**WORK TO COMPLETE**. Starting at the line with "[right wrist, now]", copy each line through the last one below exactly as written, without any pictures.

**PROVIDED DATA**.
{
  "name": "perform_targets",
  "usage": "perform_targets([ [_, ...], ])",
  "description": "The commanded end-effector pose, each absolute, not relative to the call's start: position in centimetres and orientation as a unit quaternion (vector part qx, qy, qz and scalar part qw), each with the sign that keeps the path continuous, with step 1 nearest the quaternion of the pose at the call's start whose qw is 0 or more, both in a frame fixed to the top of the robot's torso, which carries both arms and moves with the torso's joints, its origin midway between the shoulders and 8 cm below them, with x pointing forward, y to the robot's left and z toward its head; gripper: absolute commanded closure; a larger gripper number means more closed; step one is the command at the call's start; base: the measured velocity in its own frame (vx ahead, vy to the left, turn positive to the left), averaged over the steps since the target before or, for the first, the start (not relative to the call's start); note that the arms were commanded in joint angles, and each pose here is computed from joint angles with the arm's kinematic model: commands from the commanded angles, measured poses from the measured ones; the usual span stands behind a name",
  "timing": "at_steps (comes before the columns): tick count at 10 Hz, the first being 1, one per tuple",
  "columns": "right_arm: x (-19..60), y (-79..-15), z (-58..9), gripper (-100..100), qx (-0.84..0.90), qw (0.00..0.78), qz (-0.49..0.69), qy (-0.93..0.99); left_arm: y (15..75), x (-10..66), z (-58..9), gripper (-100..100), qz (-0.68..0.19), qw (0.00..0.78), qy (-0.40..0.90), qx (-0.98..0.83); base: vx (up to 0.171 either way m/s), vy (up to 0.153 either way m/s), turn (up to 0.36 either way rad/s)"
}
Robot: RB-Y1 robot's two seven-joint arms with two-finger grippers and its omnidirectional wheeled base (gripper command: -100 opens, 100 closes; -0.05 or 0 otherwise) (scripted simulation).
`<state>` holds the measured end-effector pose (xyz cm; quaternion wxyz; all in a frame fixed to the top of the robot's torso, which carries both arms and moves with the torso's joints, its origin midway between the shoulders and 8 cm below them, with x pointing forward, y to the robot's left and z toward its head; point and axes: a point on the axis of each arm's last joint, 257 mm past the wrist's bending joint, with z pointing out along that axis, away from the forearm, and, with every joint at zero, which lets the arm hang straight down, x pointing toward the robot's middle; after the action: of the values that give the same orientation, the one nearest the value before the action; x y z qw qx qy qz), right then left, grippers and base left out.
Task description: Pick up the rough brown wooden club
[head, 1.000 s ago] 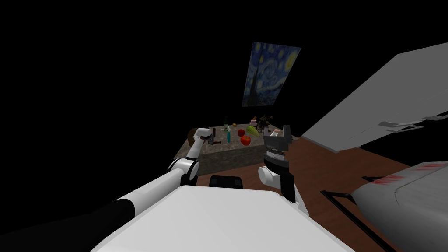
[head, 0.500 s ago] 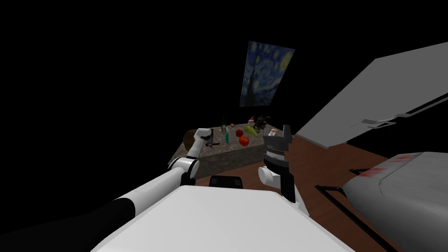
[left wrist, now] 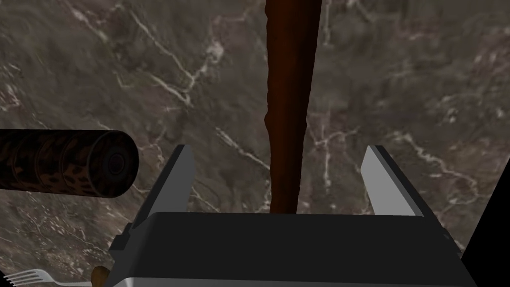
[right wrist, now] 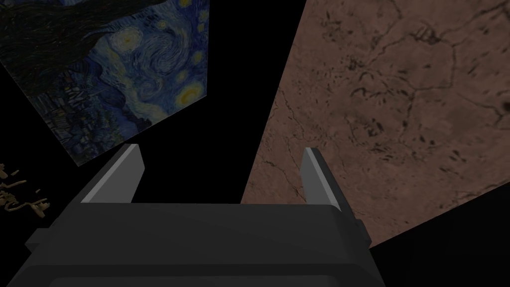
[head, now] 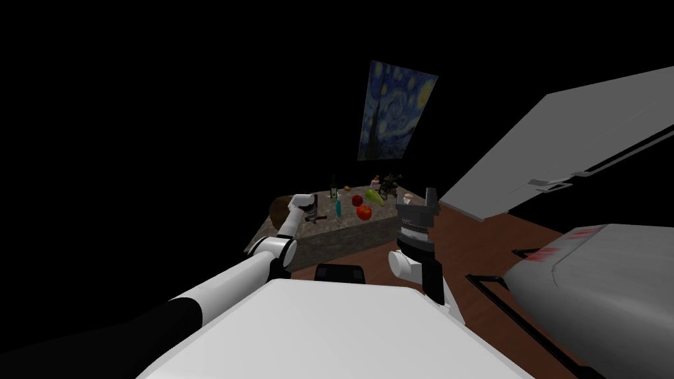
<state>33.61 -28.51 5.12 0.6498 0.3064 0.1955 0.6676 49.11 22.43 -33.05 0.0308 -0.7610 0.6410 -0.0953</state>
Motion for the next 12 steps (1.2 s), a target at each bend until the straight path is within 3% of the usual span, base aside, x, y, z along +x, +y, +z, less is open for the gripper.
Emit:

**REPLY**.
[right wrist, now] 
[head, now] 
<state>33.61 -28.51 5.12 0.6498 0.3064 0.1955 0.6676 49.11 22.43 -33.05 0.0308 -0.7610 0.6410 -0.0953</state>
Motion for the next 12 steps (1.2 s), a target at each bend until the straight path is within 3% of the usual span, base aside, x, y, z along +x, +y, +z, less is open for the gripper.
Emit:

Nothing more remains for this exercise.